WORK ITEM
Would you set down all of the entries below exactly as they stand?

ENTRIES SHOWN
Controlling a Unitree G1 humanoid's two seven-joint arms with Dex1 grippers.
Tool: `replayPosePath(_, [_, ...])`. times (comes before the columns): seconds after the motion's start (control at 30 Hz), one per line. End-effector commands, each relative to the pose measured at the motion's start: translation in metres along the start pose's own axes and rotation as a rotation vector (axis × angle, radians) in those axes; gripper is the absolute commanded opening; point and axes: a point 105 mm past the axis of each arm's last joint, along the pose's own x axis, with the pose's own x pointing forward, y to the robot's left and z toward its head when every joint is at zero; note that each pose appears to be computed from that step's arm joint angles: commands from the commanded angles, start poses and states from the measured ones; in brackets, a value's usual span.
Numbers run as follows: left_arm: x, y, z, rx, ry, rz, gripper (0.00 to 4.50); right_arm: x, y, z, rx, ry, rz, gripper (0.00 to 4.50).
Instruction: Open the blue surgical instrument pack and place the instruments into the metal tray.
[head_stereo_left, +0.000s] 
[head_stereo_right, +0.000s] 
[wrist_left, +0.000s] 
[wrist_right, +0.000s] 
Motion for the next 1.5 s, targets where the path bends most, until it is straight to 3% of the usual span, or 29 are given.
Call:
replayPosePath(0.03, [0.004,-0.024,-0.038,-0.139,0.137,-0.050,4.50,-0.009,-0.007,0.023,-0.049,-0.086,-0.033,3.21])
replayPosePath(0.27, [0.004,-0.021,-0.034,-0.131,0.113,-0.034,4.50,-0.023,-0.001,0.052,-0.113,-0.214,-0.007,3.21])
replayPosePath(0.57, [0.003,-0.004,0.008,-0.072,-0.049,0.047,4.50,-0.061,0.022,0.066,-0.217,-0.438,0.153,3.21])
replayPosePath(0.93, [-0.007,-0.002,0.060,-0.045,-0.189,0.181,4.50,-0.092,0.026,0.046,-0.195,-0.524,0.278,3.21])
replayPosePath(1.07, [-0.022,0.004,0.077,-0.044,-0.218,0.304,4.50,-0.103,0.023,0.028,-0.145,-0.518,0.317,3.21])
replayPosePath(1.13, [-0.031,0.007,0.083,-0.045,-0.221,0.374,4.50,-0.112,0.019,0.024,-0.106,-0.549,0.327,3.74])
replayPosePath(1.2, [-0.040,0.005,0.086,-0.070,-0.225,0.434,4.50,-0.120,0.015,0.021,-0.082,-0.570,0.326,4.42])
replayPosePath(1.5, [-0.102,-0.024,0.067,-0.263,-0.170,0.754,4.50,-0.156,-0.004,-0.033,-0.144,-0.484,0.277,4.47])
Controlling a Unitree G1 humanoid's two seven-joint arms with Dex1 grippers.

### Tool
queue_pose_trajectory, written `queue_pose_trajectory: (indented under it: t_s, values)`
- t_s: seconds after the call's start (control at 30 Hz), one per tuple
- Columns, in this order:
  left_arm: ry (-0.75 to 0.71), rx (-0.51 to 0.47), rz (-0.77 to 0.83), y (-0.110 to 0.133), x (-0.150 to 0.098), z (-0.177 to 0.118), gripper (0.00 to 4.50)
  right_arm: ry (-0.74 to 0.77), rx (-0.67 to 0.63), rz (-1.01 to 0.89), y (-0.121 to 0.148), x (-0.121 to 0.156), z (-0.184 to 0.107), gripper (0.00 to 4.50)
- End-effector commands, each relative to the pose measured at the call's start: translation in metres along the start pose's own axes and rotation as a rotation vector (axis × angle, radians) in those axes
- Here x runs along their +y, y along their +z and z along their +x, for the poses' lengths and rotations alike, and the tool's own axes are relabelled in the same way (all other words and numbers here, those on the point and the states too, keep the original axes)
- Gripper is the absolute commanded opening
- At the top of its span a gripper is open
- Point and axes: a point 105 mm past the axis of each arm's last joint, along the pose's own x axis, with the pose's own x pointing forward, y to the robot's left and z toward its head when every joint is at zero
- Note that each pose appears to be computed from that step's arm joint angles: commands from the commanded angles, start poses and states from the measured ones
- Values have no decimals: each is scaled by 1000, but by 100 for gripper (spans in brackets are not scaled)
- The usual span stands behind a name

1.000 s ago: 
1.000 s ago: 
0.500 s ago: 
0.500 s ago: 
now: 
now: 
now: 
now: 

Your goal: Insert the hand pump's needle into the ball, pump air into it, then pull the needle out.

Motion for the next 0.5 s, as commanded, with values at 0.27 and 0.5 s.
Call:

SOLUTION TO THE PROBLEM
Controlling a Unitree G1 humanoid's two seven-joint arms with Dex1 grippers.
Tool: `replayPosePath(_, [_, ...])`. times (comes before the columns): seconds after the motion's start (control at 30 Hz), one per line. End-effector commands, each relative to the pose measured at the motion's start: translation in metres along the start pose's own axes and rotation as a rotation vector (axis × angle, radians) in those axes; gripper is the absolute commanded opening; point and axes: a point 105 mm past the axis of each arm's last joint, along the pose's own x axis, with the pose's own x pointing forward, y to the robot's left and z toward its head when every joint is at zero; note that each pose appears to be computed from that step's arm joint angles: commands from the commanded angles, start poses and states from the measured ones; in brackets, a value's usual span.
Numbers run as follows: left_arm: x, y, z, rx, ry, rz, gripper (0.00 to 4.50); right_arm: x, y, z, rx, ry, rz, gripper (0.00 to 4.50).
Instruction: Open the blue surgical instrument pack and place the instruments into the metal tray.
[head_stereo_left, +0.000s] 
[head_stereo_right, +0.000s] 
[wrist_left, +0.000s] 
[wrist_right, +0.000s] 
Motion for the next 1.5 s, targets where the path bends most, until it is straight to 3% of the usual span, or 29 are given.
Call:
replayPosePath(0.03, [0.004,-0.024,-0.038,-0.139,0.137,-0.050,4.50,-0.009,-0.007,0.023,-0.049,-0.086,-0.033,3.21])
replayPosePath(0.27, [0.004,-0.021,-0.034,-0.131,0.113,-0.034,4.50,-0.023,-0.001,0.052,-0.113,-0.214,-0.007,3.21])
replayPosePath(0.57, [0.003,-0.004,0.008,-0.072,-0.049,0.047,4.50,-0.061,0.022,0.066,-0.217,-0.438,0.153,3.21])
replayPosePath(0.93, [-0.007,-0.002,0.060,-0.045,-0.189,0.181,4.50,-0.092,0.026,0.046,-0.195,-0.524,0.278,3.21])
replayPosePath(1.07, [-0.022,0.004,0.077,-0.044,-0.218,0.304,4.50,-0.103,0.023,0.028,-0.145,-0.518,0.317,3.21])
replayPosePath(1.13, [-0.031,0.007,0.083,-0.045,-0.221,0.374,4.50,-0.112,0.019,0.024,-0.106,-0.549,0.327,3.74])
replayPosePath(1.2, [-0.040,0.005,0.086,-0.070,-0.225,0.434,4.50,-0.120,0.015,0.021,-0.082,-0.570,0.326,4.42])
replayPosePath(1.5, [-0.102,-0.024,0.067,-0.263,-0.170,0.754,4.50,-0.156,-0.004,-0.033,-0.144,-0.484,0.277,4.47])
Controlling a Unitree G1 humanoid's two seven-joint arms with Dex1 grippers.

### Tool
queue_pose_trajectory, written `queue_pose_trajectory: (indented under it: t_s, values)`
- t_s: seconds after the call's start (control at 30 Hz), one per tuple
- Columns, in this order:
  left_arm: ry (-0.75 to 0.71), rx (-0.51 to 0.47), rz (-0.77 to 0.83), y (-0.110 to 0.133), x (-0.150 to 0.098), z (-0.177 to 0.118), gripper (0.00 to 4.50)
  right_arm: ry (-0.74 to 0.77), rx (-0.67 to 0.63), rz (-1.01 to 0.89), y (-0.121 to 0.148), x (-0.121 to 0.156), z (-0.184 to 0.107), gripper (0.00 to 4.50)
- End-effector commands, each relative to the pose measured at the call's start: translation in metres along the start pose's own axes and rotation as a rotation vector (axis × angle, radians) in those axes
- Here x runs along their +y, y along their +z and z along their +x, for the poses' lengths and rotations alike, and the tool's own axes are relabelled in the same way (all other words and numbers here, those on the point and the states too, keep the original axes)
- Gripper is the absolute commanded opening
- At the top of its span a gripper is open
- Point and axes: a point 105 mm past the axis of each arm's last joint, along the pose's own x axis, with the pose's own x pointing forward, y to the robot's left and z toward its head when every joint is at zero
- Note that each pose appears to be computed from that step's arm joint angles: commands from the commanded angles, start poses and states from the measured ones
- Values have no decimals: each is scaled by 1000, but by 100 for gripper (spans in brackets are not scaled)
- The usual span stands behind a name

1.000 s ago: 
1.000 s ago: 
0.500 s ago: 
0.500 s ago: 
now: 
now: 
now: 
now: 

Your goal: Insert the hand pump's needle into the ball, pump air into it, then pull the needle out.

Motion for the next 0.5 s, as commanded, with values at 0.27 and 0.5 s.
Call:

With that, the answer is done.